**Work item:** Write out every line from the listing below where the string "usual" is found.

**Information provided:**
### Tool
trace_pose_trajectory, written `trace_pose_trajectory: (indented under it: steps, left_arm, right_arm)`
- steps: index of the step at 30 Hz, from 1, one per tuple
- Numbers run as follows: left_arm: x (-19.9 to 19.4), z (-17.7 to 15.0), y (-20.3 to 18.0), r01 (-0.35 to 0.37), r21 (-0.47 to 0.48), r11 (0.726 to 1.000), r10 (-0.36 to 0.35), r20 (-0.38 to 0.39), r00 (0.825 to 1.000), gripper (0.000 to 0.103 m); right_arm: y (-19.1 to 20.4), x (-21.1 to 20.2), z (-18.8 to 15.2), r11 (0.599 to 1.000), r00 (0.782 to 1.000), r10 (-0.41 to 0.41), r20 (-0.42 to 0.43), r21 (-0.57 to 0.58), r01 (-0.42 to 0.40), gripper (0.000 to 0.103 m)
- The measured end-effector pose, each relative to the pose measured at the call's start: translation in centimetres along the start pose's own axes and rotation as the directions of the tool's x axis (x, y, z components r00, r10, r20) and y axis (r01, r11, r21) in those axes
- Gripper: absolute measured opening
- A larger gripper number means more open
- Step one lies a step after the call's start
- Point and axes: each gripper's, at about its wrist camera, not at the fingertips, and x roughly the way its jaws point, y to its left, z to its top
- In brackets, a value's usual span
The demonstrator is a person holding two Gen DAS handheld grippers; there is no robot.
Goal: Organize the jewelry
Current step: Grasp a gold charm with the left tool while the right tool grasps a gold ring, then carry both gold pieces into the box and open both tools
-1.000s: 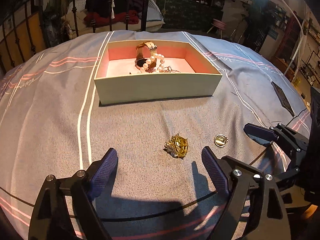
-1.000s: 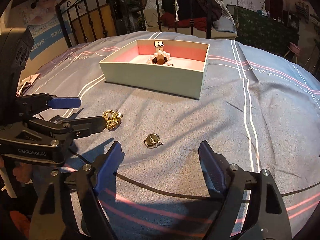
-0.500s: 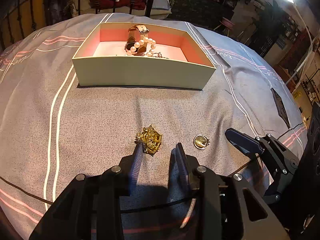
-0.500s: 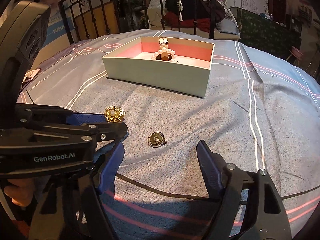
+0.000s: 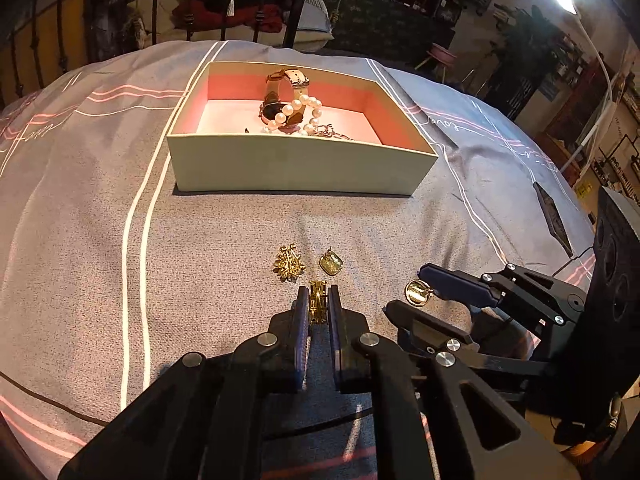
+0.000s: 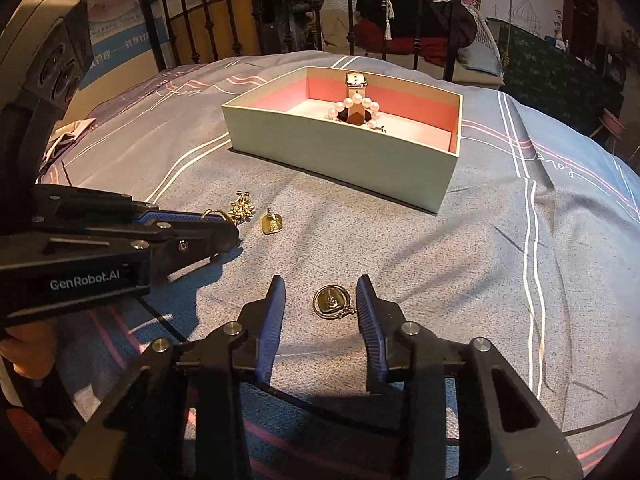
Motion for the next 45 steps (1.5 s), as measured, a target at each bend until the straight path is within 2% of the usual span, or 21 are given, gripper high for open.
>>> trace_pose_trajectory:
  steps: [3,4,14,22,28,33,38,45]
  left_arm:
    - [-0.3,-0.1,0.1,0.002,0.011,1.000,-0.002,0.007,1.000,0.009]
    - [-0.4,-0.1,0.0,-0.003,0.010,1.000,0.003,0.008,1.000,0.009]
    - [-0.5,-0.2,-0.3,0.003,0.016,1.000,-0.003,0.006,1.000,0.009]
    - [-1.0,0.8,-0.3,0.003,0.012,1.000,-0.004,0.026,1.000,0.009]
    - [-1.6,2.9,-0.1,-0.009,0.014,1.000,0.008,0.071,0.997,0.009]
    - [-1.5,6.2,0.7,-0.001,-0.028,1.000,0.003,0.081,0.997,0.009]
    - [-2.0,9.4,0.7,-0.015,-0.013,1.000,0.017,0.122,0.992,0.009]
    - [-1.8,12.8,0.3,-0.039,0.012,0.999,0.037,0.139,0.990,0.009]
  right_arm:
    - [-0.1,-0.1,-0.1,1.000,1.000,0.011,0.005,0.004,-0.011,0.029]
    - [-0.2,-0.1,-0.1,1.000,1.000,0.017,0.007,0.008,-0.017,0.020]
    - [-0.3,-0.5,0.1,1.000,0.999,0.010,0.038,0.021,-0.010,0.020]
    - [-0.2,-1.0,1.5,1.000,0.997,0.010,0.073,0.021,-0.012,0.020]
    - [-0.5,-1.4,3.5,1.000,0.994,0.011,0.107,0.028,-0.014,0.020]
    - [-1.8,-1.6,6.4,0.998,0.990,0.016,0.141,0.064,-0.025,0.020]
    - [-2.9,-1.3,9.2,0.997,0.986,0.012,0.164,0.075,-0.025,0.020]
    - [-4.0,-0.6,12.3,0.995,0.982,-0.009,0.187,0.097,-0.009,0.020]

**Exercise answer:**
- In brackets, a value's usual span
Motion for the next 45 steps (1.5 s), as measured, a target at each bend until the straight path is within 2% of the usual span, or 21 are given, gripper high for open.

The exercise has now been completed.